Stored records

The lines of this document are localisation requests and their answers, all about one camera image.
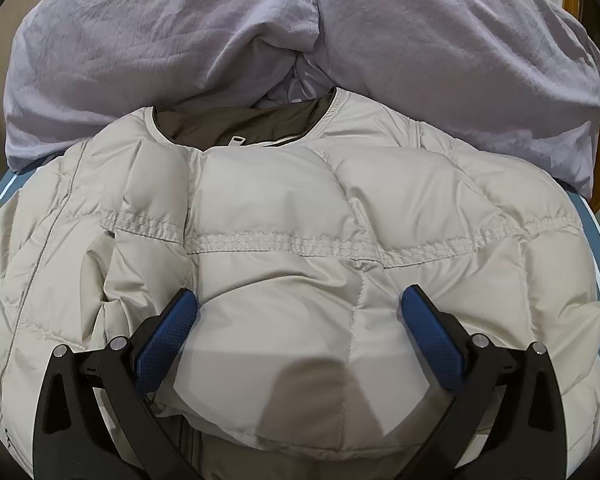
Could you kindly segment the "left lavender pillow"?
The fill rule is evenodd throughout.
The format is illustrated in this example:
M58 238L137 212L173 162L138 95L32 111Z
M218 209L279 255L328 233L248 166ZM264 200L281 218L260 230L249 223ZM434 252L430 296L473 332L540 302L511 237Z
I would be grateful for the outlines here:
M318 36L316 0L41 0L5 81L11 170L144 106L250 106Z

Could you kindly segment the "lavender pillow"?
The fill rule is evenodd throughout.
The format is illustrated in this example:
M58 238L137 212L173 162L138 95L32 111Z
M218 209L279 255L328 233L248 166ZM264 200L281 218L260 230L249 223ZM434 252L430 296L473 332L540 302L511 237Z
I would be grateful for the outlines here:
M266 104L339 87L586 194L583 48L550 0L317 0L320 33Z
M41 0L5 81L11 170L144 106L250 106L318 36L316 0Z

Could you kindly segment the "right lavender pillow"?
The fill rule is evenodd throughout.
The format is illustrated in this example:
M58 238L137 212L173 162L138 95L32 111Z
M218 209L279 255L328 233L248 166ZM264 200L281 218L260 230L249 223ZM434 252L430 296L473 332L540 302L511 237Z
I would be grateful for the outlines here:
M586 194L583 48L550 0L317 0L320 33L266 104L339 87Z

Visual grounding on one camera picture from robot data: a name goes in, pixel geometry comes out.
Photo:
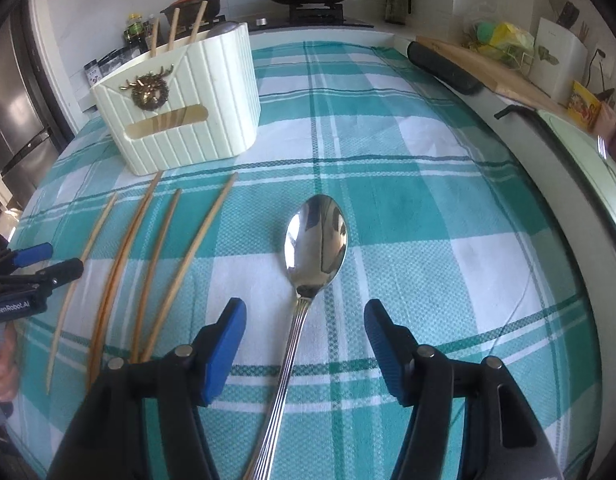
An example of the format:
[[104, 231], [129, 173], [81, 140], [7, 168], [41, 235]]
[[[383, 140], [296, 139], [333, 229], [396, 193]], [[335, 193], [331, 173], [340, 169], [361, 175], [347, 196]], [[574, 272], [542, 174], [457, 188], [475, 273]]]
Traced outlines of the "left hand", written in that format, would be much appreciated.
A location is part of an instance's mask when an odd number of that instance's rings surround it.
[[11, 402], [17, 395], [20, 384], [17, 355], [17, 332], [14, 325], [8, 323], [0, 346], [0, 402]]

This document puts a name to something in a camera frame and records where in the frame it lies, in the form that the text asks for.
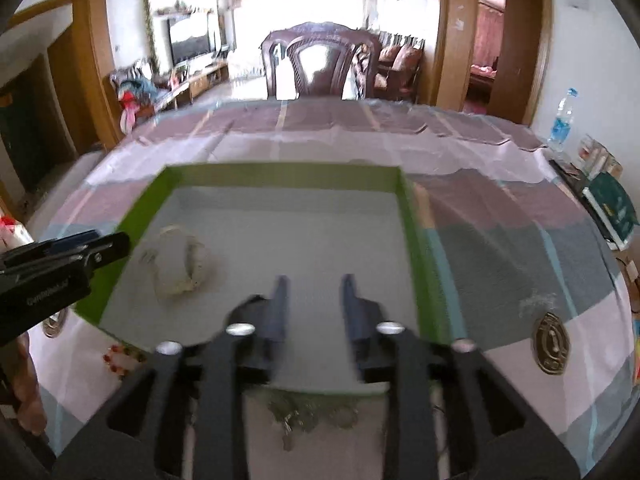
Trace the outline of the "person's left hand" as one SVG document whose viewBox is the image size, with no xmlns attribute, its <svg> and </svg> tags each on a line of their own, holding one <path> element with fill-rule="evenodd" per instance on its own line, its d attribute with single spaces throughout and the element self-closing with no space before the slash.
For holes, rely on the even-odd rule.
<svg viewBox="0 0 640 480">
<path fill-rule="evenodd" d="M 13 391 L 18 423 L 30 434 L 42 436 L 47 427 L 47 415 L 35 364 L 29 353 L 28 333 L 21 334 L 1 348 L 1 370 Z"/>
</svg>

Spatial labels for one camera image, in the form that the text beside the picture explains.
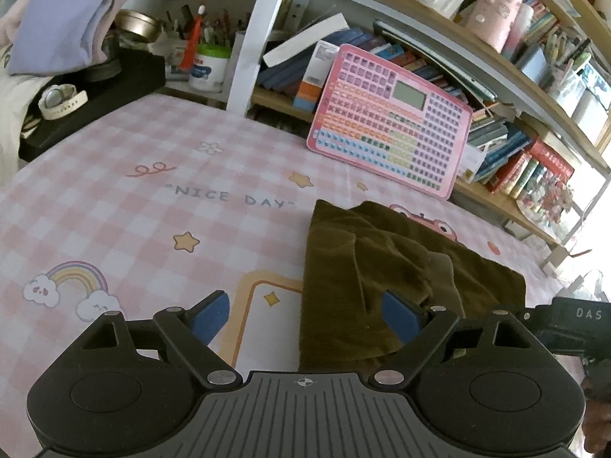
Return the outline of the person right hand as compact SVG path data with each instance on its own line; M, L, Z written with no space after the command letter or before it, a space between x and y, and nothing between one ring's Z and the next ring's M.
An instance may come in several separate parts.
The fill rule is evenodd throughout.
M595 457L610 456L610 366L592 369L581 382L586 396L582 423L584 449Z

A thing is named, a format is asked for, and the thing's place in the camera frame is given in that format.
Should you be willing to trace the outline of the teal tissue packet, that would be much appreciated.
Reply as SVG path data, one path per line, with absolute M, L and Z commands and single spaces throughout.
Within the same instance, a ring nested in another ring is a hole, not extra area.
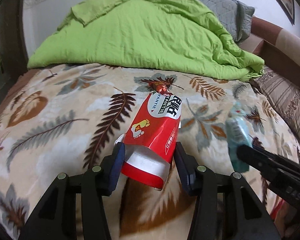
M 249 138 L 249 129 L 245 123 L 246 112 L 242 104 L 236 101 L 225 121 L 225 129 L 228 143 L 229 157 L 235 172 L 244 173 L 249 171 L 249 165 L 239 160 L 237 150 L 241 145 L 252 146 Z

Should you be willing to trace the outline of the red foot patch box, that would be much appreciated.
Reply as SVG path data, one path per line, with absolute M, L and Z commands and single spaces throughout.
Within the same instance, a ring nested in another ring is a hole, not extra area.
M 162 190 L 173 158 L 182 100 L 176 95 L 148 94 L 125 133 L 122 174 Z

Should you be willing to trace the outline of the red plastic basket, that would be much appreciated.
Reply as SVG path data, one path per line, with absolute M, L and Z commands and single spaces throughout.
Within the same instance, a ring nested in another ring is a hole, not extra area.
M 290 205 L 285 200 L 280 200 L 277 206 L 275 206 L 270 213 L 274 224 L 277 228 L 285 227 L 285 217 L 289 211 Z

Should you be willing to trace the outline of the striped brown pillow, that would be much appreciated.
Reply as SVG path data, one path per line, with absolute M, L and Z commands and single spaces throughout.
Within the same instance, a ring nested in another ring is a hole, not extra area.
M 300 142 L 300 88 L 267 66 L 264 74 L 250 83 L 267 97 Z

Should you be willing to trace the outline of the red candy wrapper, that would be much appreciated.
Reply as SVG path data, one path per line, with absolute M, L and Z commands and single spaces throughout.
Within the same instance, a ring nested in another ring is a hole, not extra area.
M 147 83 L 150 89 L 156 91 L 161 95 L 165 95 L 165 96 L 172 95 L 172 93 L 169 91 L 164 81 L 150 80 Z

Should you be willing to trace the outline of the brown padded headboard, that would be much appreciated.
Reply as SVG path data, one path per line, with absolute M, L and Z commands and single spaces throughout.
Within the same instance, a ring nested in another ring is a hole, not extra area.
M 267 67 L 300 87 L 299 37 L 254 16 L 250 36 L 239 47 L 261 57 Z

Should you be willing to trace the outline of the grey quilted pillow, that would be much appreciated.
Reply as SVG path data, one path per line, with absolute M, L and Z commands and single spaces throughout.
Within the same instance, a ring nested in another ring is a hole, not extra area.
M 250 36 L 255 8 L 238 0 L 199 0 L 206 5 L 240 44 Z

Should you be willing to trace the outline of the wooden glass panel door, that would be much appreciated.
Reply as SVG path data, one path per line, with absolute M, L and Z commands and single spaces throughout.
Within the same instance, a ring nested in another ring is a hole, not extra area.
M 0 0 L 0 59 L 4 72 L 12 80 L 27 72 L 23 1 Z

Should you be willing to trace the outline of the green quilt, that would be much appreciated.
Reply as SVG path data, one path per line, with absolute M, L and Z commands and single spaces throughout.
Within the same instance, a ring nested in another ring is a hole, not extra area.
M 102 63 L 241 81 L 262 76 L 264 67 L 264 60 L 239 48 L 198 0 L 78 3 L 27 66 L 58 63 Z

### TASK DIRECTIONS
Take every line above carrying "frame" and return it.

### RESPONSE BELOW
This document puts a name to something in a camera frame and records where in the frame it lies, in the form that the text asks for.
A thing is named, a format is asked for, and the thing's place in the camera frame is given in that format.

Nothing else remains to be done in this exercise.